We used a two-way ANOVA with factors of stimulus location and epoch sequence to classify neurons into different categories of selectivity. CS neurons exhibited a significant main effect on only one of the factors (stimulus location or task epoch) and had no significant interaction term. In Figure 2, the first exemplar plot depicts such a CS cell, selective for location, regardless of whether the stimulus appeared as the cue or the match. The second exemplar of Figure 2 displays another CS cell not selective for the location of the stimuli but demonstrating higher mean response when the stimulus appeared as the match. Linear mixed selective (LMS) neurons exhibited a significant main effect for both factors but had no significant interaction term. The third exemplar of Figure 2 displays such an LMS neuron showing a higher mean firing rate when stimuli appear as cue while simultaneously displaying the same rank order preference for location. NMS neurons exhibited a significant interaction effect, as shown in the last exemplar in Figure 2, a neuron exhibiting different selectivity patterns for locations when shown as cue versus match.
Previous research has suggested that NMS may be important for implementing complex tasks. Thus, the first question we wanted to investigate is how ubiquitous NMS is in brain areas that are involved in high order cognitive task performance. The ANOVA analysis showed that more dlPFC neurons (8.7%, 35/404) than PPC ones (4.4%, 29/654) exhibited a significant interaction term (i.e., possessed NMS) to task variables (Fig. 3A). dlPFC neurons in our sample were more selective overall to the stimulus, so to ensure that the higher percentage of NMS was not driven by higher overall selectivity in dlPFC, we repeated in our analysis (Fig. 3A), in samples of neurons equated for task-variable selectivity in the two areas. The results confirmed a higher proportion of NMS cells in dlPFC than PPC: the mean NMS cell proportion was 8.6% in dlPFC, whereas the mean NMS cell proportion was 6.6% in PPC, in a sample selected to match the dlPFC selectivity. The NMS cell proportion in the two areas was significantly different (permutation test p < 0.01). Resampling neurons using the PPC proportion of selectivity yielded 6.2% of dlPFC neurons and 4.5% of PPC neurons with NMS, which also constituted a significant difference (permutation test, p < 0.01).
We quantified and compared NMS in the two areas in an alternative manner by computing the F ratio for the interaction term of the ANOVA analysis. The mean F-ratio, computed across all neurons (not only those reached significance and were defined as NMS) was higher in the dlPFC (1.04) than the PPC (0.88). The difference between the two areas was highly significant (two-sample t test, t(1405) = 3.2, p = 3.9 × 10−5).

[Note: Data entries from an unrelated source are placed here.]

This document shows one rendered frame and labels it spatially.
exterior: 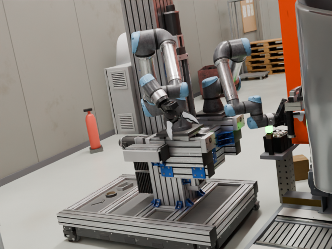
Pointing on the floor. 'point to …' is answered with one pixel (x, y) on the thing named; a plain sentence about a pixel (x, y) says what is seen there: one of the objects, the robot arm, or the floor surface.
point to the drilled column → (285, 175)
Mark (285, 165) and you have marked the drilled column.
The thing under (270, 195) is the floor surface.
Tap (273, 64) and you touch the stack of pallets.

The type of NMS we examined in our MSNG task is epoch-dependent location selectivity, and a few different profiles of responses could fall under this definition. The NMS could arise because of a shift in location preference across epochs, or because of cells that only show location selection in one of the two stimulus presentation epochs. With this intuition, we further categorized the NMS cells based on their location selection in two epochs (Fig. 3C). This analysis revealed that in dlPFC, location selectivity was much greater in the second stimulus period (dlPFC 17/35 = 48.6%, PPC 7/29 = 24.1%) compared with the first stimulus period (dlPFC 6/35 = 17.1%, PPC 8/29 = 27.6%). In other words, dlPFC neurons showed greater stimulus selectivity when it appeared as a match than when it appeared as a cue in the context of the task, resulting in nonlinearity in responses.

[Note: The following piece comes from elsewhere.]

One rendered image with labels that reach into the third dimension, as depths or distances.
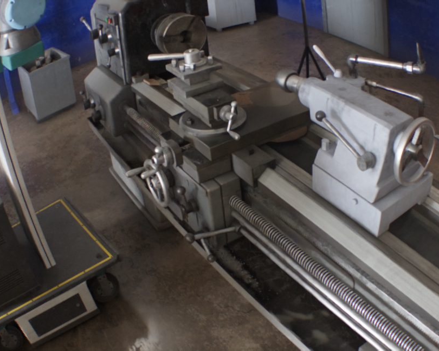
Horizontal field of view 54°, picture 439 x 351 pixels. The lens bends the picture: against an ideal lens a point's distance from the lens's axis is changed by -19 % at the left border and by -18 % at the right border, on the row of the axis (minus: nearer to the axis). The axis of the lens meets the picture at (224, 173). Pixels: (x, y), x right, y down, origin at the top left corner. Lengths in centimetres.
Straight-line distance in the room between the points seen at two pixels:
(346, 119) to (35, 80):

So far, we have analyzed NMS on the single-cell level. Previous research on dlPFC has shown that the neural representation of stimuli across the entire population exhibits transformations and dynamics (Minxha et al., 2020). We thus hypothesized that if we visualize the population response in PCA space, the transformation between the two planes defining neuronal responses in the cue and match period would be more pronounced for dlPFC. This was not the case. In both brain areas, representations of stimuli in the cue and match epochs were separable; however, in both cases, the planes that defined population responses exhibited minimal rotation (Fig. 4). The mean (and standard deviation) of the rotation angle between the cue-defined and match-defined planes was 16.9 ± 15.7° for the dlPFC and 11.3 ± 7.0° for the PPC. The results suggest that although a greater proportion of individual neurons in dlPFC alter their selectivity between epochs, the overall representation of the stimuli remained stable within a subspace in the match period.

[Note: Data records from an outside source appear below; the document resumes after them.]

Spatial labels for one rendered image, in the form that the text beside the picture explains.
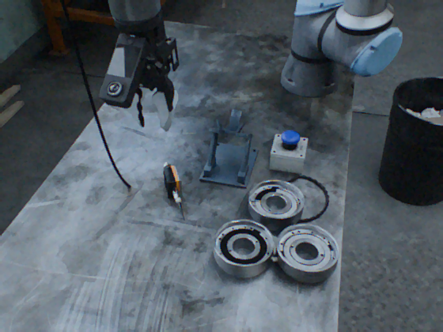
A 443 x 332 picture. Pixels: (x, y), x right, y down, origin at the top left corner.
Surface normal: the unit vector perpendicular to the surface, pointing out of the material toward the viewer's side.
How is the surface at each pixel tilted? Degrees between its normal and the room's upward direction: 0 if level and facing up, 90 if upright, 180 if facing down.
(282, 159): 90
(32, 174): 0
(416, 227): 0
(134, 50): 34
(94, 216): 0
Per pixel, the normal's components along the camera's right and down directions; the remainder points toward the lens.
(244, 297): 0.01, -0.76

Changes in NMS during a single session
Although the monkeys were trained to perform the task with any combination of cue, match, and nonmatch locations, the reference location around which match and nonmatch stimuli were presented was kept the same in each recording session. Theoretically, knowing the reference location is not necessary for the task if working memory could maintain information with perfect precision. However, previous experimental studies have shown that working memory is imprecise and subject to drift over the delay period (Wimmer et al., 2014; Barbosa et al., 2020). Therefore, knowing the position of the reference stimulus could aid performance in the task, and would be expected to alter the neural representation of information in the brain. For example, under a Bayesian inference framework, to infer the posterior (match or nonmatch), one needs to accumulate data about the likelihood of the alternatives, which are expected to be reflected in the distribution of neural response for match and nonmatch conditions (Wei and Stocker, 2015).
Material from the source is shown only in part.